The Englishman had left, and he watched as she glided across the room, a word here and there for her passengers until she reached his table and eased herself into the seat that had been abandoned by his opponent. He started to rise to his feet, but she stopped him with a wave of her fingers.
"Welcome aboard." She offered him her hand. "I don't believe I've had the pleasure."
"The pleasure is mine, Miss Cavanaugh."
"You have me at a disadvantage…"
"Hoyt. Woodrow Hoyt. They call me Woody back home."
She smiled slyly. "Back home in Memphis, right?"
So, he was being tested. He smiled back at her guilelessly and didn't bat an eye. "That's right."
"Tell me…" she started, "If you were on the Memphis Queen, you must know Captain Walker."
"You must be thinking of Captain Warren. He's the captain of the Memphis Queen. Captain Walker was the captain of the Gem of the Delta, at least until he died of diphtheria last spring."
She smiled. Touche.
He opened his mouth to speak when another man staggered drunkenly over to their table and dropped a handful of coins and wrinkled bills on the table in front of her. His breath stank of whiskey, and he could barely stand.
"What's this?" she asked him in mild curiosity.

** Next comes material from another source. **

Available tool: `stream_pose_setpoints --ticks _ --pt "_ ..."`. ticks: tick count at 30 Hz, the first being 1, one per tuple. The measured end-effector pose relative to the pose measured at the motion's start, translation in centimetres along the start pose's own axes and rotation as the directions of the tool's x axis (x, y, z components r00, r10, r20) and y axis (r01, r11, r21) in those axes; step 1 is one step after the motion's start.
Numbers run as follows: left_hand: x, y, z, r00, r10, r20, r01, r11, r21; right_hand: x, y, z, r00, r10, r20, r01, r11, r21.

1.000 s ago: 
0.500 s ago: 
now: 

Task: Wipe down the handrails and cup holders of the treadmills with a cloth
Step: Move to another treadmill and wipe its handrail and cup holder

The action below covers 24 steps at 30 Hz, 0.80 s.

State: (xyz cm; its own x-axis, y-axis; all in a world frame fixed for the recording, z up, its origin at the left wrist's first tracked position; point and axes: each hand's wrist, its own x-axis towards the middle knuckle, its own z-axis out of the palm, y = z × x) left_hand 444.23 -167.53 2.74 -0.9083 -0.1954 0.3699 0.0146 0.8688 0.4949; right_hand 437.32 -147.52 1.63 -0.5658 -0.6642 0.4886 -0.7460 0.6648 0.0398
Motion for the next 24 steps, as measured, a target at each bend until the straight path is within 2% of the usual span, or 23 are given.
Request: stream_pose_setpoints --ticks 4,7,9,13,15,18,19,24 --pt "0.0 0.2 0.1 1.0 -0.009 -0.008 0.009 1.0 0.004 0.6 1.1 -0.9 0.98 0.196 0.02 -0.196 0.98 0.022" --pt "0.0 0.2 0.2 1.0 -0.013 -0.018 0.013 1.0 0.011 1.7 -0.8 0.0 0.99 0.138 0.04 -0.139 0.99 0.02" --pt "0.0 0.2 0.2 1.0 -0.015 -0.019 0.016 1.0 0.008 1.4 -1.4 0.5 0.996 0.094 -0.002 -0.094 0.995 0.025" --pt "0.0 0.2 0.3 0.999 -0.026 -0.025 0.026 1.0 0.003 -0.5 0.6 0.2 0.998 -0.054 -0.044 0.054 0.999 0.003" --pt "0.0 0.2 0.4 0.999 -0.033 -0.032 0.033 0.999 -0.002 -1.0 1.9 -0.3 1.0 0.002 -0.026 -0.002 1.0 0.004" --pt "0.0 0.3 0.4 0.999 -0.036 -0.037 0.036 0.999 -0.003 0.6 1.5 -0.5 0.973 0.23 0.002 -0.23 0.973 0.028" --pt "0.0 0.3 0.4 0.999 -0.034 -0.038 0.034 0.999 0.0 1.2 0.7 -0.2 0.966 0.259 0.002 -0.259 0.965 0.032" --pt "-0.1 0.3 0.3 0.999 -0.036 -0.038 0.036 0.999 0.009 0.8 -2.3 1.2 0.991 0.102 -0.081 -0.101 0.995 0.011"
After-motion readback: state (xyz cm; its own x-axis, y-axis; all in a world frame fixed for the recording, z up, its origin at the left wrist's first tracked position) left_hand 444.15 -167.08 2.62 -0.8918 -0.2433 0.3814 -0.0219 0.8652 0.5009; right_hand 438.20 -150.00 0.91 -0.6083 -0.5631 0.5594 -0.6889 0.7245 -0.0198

"Twenty dollars," he slurred. "You said I could have a turn with you when I won more money. Well, there it is. Twenty dollars."
Woody watched as Jordan tensed visibly, but she spoke to him with strained good humor.
"I believe what I said was that there wasn't any amount of money you could win to buy a night with me. Besides, in your condition, I think the spirit might be willing, but the flesh would be weak." She held up her little finger with a smile and let it droop.
The man frowned and wobbled on his weak legs. "That's twenty dollars! It's a fair bargain! Who do you think you are?"
"I'm the owner of this boat, and I can't be bought by the likes of you."
"Look at you putting on airs," he sputtered angrily.
Woody put a hand between them. "Move along, friend. The lady says she's not interested."
Jordan's head whipped around to face him. "I can take care of this…" she hissed.
"Lady? What lady?" the drunk man went on. "I don't see a lady. All I see is a fancied-up whore."He grabbed a handful of money in his sweaty hand and tossed it in Jordan's face.
Before Woody could react, she had pulled a tiny derringer from her garter and had it trained on his stunned, puffy face. Nigel had appeared from nowhere and had the man's arm twisted behind his back.
There was a moment while the man blinked his eyes in surprise, and then Jordan spoke in a cool calm voice. "Got him, Nigel?"
"Oh, yes…" Nigel nodded and handed him off to Bug. "See our friend off the boat."
Woody exhaled as Jordan tucked the tiny pistol back into her thigh garter. The other passengers had craned their necks to see the disturbance. "A round of drinks on the house," she called over to the bartender, and a noise of approval rippled through the crowd.
Nigel offered her his hand and kissed it with a flourish. "I believe it is time to retire for the evening, my dear. Will you join me?"
She rose from Woody's table with a nod of her head and they glided back across the lounge. She turned and looked at Woody over her shoulder as they left through the door the lead to the private cabins.
Woody watched her go and shuffled the deck of cards. His first instincts had been right. A woman like Jordan Cavanaugh could not be trusted.